Failure to Provide Adequate Supervision and Fall Prevention for Resident with Seizure Disorder
Penalty
Summary
A deficiency was identified when the facility failed to provide adequate supervision and implement effective interventions to prevent falls for a resident with a known seizure disorder. The resident, who had a history of seizures and multiple medical diagnoses including epilepsy, experienced several falls while in the facility. Despite being alert and oriented, the resident was dependent on staff for supervision or assistance with ambulation and had a documented history of falls, many of which were associated with seizure activity or occurred after smoking. The care plan for the resident included interventions such as reviewing the smoking policy, encouraging the use of non-skid shoes, and having the resident sit or lie down after smoking. However, these interventions were not consistently implemented or communicated to staff.

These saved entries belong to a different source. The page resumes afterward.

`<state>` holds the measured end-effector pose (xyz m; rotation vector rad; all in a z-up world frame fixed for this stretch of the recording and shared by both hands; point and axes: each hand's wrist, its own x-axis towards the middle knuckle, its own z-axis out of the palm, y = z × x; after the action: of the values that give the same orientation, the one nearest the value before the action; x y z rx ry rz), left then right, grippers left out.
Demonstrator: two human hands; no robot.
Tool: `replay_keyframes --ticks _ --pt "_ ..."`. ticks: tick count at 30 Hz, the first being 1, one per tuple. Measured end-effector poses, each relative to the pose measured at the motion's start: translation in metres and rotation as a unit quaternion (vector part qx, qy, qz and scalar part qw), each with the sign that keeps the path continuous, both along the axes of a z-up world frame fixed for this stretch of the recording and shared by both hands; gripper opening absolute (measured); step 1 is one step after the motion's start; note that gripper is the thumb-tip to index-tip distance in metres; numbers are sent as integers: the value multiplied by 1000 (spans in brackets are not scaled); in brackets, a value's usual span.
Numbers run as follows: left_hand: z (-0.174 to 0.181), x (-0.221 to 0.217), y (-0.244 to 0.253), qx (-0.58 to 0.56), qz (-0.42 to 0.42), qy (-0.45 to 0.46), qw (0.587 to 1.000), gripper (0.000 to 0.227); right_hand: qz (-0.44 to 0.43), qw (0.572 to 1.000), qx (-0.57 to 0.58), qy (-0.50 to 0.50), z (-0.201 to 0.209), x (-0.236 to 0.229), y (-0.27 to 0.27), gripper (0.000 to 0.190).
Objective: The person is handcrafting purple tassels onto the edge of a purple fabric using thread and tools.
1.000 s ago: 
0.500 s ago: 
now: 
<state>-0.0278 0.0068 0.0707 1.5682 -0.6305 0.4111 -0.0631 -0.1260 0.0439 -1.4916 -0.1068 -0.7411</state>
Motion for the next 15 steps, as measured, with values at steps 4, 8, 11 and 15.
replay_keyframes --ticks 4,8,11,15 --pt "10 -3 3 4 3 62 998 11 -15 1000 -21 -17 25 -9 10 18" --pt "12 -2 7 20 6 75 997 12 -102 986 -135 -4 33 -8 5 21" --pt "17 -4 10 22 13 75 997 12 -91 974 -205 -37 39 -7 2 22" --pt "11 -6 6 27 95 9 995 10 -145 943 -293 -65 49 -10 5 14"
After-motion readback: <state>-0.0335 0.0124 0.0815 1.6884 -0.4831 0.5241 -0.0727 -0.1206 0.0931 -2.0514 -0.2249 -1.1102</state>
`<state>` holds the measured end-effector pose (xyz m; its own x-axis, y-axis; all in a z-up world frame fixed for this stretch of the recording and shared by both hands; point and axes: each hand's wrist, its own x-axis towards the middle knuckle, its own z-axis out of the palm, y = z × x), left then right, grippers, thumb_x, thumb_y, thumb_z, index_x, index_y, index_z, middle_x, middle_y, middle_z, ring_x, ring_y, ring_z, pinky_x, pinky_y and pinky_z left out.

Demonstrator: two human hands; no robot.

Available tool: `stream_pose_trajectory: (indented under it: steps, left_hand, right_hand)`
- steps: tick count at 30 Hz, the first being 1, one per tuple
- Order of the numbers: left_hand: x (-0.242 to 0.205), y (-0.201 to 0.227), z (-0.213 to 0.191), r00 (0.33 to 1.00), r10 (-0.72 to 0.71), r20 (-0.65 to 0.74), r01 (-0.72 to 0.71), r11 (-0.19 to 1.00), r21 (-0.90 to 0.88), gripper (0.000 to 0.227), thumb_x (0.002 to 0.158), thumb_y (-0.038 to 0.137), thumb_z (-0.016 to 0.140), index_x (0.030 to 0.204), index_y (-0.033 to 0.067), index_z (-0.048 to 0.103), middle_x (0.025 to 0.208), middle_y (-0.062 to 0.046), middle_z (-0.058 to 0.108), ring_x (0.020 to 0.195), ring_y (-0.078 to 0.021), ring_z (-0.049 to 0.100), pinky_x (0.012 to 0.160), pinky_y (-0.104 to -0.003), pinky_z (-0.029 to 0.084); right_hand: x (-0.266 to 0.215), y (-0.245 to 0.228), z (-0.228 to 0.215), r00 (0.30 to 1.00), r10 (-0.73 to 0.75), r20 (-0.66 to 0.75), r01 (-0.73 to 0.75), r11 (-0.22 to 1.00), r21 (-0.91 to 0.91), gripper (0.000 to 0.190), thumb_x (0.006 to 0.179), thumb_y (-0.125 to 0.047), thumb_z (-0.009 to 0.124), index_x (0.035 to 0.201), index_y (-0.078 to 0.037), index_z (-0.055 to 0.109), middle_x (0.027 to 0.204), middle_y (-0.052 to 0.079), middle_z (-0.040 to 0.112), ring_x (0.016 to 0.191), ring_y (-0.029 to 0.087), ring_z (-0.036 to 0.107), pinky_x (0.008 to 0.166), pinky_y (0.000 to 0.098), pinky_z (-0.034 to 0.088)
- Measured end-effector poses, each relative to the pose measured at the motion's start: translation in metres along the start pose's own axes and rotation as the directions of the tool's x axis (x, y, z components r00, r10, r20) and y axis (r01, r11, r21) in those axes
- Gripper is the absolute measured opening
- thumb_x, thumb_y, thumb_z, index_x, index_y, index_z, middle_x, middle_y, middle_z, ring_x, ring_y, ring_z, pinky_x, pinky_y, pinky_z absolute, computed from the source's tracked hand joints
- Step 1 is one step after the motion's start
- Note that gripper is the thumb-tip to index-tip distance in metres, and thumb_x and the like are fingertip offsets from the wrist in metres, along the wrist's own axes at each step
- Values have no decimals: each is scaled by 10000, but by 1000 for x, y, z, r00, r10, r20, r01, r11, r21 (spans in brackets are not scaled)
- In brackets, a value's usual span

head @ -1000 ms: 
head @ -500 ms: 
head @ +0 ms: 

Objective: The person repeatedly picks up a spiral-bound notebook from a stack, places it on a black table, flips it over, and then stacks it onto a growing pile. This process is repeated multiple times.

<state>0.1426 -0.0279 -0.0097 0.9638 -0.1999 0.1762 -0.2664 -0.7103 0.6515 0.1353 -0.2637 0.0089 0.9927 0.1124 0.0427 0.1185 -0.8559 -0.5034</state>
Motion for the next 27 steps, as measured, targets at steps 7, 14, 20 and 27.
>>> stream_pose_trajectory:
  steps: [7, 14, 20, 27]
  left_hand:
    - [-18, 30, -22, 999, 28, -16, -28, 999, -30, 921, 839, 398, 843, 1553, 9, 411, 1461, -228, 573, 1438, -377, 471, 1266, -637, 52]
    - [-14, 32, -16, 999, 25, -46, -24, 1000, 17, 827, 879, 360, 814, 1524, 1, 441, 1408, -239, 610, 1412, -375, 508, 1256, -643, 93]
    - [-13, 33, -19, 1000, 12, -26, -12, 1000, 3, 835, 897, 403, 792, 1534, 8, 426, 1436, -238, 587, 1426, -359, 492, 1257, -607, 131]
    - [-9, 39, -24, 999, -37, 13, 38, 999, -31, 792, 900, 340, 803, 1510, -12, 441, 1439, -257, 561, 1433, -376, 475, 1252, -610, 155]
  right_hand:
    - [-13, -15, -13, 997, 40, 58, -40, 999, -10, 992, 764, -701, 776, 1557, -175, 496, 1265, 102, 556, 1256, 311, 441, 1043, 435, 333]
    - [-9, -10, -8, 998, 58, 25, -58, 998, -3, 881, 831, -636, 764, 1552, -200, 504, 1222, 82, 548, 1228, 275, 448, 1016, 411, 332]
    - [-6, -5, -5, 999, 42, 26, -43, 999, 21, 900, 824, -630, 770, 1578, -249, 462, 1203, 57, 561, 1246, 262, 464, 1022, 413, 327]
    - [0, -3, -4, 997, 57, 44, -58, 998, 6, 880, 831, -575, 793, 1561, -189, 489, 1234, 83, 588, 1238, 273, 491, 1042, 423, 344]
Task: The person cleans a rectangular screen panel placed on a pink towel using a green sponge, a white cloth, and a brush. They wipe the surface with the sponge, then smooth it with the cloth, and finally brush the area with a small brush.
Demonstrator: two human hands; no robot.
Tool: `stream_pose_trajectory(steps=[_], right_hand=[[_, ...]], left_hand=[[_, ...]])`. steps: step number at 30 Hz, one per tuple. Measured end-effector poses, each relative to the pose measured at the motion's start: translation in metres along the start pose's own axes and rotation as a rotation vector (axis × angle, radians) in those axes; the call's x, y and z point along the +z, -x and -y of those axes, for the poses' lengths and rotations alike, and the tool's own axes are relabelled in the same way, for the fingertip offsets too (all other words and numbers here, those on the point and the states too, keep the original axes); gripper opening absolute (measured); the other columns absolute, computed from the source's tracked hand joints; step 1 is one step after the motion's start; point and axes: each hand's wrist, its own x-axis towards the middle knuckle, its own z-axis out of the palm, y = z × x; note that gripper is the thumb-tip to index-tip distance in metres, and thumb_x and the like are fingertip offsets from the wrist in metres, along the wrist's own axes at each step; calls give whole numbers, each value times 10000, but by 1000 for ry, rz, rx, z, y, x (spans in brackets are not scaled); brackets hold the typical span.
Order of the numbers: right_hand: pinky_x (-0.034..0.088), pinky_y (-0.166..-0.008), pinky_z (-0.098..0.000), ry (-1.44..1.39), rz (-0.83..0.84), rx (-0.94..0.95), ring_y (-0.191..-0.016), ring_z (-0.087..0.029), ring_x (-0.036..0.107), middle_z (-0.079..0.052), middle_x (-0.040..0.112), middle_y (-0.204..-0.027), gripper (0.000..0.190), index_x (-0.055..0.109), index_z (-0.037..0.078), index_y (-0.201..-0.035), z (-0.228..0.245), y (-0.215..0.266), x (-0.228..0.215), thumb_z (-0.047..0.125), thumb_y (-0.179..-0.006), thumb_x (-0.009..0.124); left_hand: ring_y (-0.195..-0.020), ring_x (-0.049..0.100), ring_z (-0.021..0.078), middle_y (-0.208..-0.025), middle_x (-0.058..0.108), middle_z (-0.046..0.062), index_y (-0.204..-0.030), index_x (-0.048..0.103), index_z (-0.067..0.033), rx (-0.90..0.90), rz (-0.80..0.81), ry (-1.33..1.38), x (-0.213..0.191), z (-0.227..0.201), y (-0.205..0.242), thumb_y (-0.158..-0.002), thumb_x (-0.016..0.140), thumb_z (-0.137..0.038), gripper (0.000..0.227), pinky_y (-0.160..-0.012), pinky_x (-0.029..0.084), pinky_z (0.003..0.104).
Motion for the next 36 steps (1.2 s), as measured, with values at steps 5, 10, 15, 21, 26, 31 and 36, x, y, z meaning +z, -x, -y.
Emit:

Multiple staff members, including CNAs and an RN, were unaware of specific interventions to prevent injury prior to falls, particularly those related to seizures. Observations confirmed that the resident was not assisted or encouraged to sit or lie down after smoking, despite this being an identified intervention. Interviews with staff revealed a lack of awareness and understanding of the resident's fall and seizure risk interventions. Staff responses indicated that their knowledge was limited to general safety measures, such as keeping the environment free of clutter and monitoring the resident, rather than specific actions to prevent falls related to seizures. The facility's failure to ensure staff were informed and interventions were consistently applied contributed to the ongoing risk of falls and injury for the resident.